Phosphorus occurs in the environment in two forms: organic and inorganic. Inorganic phosphorus is the simplest form and is most readily available to soil microorganisms and plants. Organic phosphorus compounds are much more complex, making them difficult to identify and track in the environment.
Scientists often use isotopes of an element to track its presence in the environment. This is because isotopes of an element have the same number of protons, but a different number of neutrons.
These are actually families of the same element with slightly different masses. For example, carbon-13 is an isotope of carbon that has helped determine the age of groundwater, while carbon-14 has helped researchers date material objects, such as pottery, to a particular period.
Scientists have long developed methods to measure the oxygen isotopes of inorganic phosphate in the environment. But there is no method to measure the isotopes of organic phosphate.
“The existing method requires removing the phosphate from a molecule,” said Deb Jaisi, professor of environmental biogeochemistry in the Department of Plant and Soil Sciences at the University of Delaware.
“Once you remove it (hydrolyze it), it is no longer organic and can no longer be used for source tracking because that change alters the original isotopes of the molecule.”
That’s where Jaisi and Tony Hollenback, a recent graduate of Jaisi’s lab, come in.
The duo published new research in the Journal of the American Society for Mass Spectrometry detailing the development of a new method for measuring isotopic fingerprints of organic phosphate molecules using mass spectrometry techniques.
This method relies on a tool called the Orbitrap electrospray ionization-based isotope ratio mass spectrometer (Orbitrap IRMS), an advanced instrument designed for such analyses. UD is home to one of nine such Orbitrap IRMS instruments nationwide.
Monitoring the origin of pollutants
Studying the origin of environmental contamination is necessary if researchers hope to find solutions to eradicate contamination, identify best management practices, and/or clean up a contaminated site.
In the Chesapeake Bay, the watershed where Hollenback and Jaisi took soil samples, phosphorus is a major pollutant affecting the health of the bay.
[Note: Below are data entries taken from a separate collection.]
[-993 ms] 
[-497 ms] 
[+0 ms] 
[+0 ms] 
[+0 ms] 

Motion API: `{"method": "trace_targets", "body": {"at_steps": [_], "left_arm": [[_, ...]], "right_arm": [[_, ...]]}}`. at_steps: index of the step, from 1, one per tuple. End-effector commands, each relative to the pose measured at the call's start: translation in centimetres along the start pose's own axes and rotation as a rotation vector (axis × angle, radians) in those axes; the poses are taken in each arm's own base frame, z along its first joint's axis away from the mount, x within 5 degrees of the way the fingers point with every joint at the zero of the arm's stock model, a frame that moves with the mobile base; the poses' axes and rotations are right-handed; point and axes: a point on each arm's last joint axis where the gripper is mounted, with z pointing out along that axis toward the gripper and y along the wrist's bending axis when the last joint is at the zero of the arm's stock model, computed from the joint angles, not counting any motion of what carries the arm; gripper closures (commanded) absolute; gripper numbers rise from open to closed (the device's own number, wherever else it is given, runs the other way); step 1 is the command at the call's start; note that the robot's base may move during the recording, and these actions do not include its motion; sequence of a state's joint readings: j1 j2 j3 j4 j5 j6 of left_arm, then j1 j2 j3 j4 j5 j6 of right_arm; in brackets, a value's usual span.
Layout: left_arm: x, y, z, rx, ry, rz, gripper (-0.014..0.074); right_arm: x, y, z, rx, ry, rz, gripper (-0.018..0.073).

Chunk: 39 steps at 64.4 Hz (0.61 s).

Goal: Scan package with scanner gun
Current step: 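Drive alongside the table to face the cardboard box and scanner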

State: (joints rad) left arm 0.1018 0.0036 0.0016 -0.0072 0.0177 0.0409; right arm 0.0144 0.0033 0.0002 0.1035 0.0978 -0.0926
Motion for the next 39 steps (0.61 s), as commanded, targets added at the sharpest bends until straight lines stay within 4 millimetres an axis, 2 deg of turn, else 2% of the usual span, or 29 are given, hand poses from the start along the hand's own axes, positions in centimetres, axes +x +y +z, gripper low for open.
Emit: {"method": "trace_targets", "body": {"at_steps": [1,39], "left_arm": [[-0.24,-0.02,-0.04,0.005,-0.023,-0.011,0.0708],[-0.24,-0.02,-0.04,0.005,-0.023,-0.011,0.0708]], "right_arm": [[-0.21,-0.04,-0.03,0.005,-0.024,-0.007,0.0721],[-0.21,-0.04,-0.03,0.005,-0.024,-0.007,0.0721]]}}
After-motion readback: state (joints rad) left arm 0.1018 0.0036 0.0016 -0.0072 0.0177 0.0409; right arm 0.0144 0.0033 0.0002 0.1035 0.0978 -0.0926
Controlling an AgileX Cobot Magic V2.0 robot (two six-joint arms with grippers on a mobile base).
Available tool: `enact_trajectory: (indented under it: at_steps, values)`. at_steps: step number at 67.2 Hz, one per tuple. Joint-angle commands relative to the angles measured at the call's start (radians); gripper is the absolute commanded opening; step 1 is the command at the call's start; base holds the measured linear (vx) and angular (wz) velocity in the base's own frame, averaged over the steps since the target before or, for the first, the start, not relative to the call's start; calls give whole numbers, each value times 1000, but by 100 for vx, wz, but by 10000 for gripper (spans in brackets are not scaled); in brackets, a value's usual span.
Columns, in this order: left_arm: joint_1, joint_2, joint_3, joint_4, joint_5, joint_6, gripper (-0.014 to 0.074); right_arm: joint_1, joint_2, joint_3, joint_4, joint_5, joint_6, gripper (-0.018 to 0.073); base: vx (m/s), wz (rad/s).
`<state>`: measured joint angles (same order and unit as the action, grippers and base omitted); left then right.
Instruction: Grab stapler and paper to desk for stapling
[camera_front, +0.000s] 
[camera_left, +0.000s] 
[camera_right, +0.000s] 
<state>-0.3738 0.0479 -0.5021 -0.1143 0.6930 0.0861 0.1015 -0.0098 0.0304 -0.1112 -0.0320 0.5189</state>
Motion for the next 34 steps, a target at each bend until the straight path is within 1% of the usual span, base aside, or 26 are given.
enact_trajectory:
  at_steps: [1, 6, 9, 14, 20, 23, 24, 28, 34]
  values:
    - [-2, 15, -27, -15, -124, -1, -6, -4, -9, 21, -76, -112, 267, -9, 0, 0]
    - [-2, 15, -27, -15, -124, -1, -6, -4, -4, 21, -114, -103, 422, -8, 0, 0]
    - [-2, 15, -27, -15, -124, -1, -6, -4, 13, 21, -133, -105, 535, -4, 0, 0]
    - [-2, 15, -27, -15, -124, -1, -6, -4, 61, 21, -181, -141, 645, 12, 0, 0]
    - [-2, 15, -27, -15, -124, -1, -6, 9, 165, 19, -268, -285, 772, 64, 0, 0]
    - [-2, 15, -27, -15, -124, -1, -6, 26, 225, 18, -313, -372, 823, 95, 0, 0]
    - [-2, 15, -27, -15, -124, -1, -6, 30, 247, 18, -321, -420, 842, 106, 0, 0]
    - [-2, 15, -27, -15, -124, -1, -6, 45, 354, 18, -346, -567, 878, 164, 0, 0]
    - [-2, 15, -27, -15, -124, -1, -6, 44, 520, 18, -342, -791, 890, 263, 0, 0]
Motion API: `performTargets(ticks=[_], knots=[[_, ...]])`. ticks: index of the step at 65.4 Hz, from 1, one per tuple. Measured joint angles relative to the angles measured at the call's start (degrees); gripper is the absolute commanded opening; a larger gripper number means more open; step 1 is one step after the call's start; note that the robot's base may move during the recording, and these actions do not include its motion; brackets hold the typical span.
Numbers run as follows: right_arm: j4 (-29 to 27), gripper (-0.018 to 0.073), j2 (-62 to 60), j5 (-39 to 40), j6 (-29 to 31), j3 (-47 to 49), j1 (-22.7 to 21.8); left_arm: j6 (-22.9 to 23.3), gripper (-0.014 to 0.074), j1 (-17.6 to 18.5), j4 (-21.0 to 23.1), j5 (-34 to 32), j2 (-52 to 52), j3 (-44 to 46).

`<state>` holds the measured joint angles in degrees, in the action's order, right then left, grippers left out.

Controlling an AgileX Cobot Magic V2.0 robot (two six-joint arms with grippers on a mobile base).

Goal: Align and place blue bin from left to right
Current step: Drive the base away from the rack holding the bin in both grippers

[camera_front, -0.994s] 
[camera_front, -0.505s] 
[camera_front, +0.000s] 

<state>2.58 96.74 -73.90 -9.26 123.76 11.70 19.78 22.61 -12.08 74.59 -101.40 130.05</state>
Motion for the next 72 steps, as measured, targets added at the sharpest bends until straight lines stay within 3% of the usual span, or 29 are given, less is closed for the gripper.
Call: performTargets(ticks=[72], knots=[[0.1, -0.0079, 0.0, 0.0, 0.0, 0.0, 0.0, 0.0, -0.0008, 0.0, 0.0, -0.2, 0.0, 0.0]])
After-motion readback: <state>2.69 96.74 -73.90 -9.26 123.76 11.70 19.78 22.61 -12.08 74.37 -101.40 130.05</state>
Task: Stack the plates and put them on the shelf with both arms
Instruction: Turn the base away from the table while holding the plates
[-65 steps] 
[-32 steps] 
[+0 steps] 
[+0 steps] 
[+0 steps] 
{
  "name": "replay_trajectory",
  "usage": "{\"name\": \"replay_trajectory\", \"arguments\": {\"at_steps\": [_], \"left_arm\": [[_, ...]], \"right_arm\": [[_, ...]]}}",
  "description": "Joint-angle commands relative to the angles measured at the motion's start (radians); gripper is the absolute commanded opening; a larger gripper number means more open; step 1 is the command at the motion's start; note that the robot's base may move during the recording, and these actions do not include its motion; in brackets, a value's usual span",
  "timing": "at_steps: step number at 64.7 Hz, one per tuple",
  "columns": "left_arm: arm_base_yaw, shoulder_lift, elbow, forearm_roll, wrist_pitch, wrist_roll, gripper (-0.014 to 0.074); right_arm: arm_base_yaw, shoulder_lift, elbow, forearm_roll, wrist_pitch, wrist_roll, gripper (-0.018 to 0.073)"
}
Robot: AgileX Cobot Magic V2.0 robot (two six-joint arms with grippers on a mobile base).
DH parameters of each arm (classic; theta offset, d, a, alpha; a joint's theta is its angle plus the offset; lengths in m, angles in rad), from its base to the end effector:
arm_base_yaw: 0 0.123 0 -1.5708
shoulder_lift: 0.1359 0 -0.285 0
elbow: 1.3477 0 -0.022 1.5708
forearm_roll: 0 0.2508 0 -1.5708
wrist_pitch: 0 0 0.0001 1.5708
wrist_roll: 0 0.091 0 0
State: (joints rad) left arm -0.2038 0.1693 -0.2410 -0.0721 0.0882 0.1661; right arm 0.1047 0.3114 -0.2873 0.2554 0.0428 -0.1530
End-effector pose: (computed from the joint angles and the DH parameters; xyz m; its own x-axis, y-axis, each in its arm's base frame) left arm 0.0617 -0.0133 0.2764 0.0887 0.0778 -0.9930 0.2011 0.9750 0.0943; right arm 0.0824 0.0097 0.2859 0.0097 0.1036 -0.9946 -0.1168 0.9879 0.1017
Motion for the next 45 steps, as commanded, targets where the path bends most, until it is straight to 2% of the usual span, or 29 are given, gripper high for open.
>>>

The state of Maryland has a plan to reduce phosphorus in the bay by a certain amount by 2025.
Phosphorus can degrade water quality by triggering algae blooms, which absorb oxygen from the water, killing fish, plants and other organisms.
“Simply put, we want to know where the phosphorus comes from,” Jaisi said.
Jaisi and Hollenback studied one molecule in particular: phytate. All plant seeds fed to pigs and chickens, on the Delmarva Peninsula or elsewhere, are very high in phytate. Hollenback explained that pigs and chickens are not ruminants, which means they don’t have certain enzymes to break down phytate. That means phytate becomes concentrated in the animals’ manure.
“If that manure is used as fertilizer for crops, the phytate gets concentrated in the soil,” Hollenback says. “When we have rain events, that phytate is then transferred to nearby streams, which then flow into the bay. Now there are microbes in the water, whether it’s fungi or bacteria, and they have enzymes to break it down.”
When fungi or bacteria break down phytate, they release inorganic phosphate, the most bioavailable form of phosphorus, into the water, allowing harmful algae to grow.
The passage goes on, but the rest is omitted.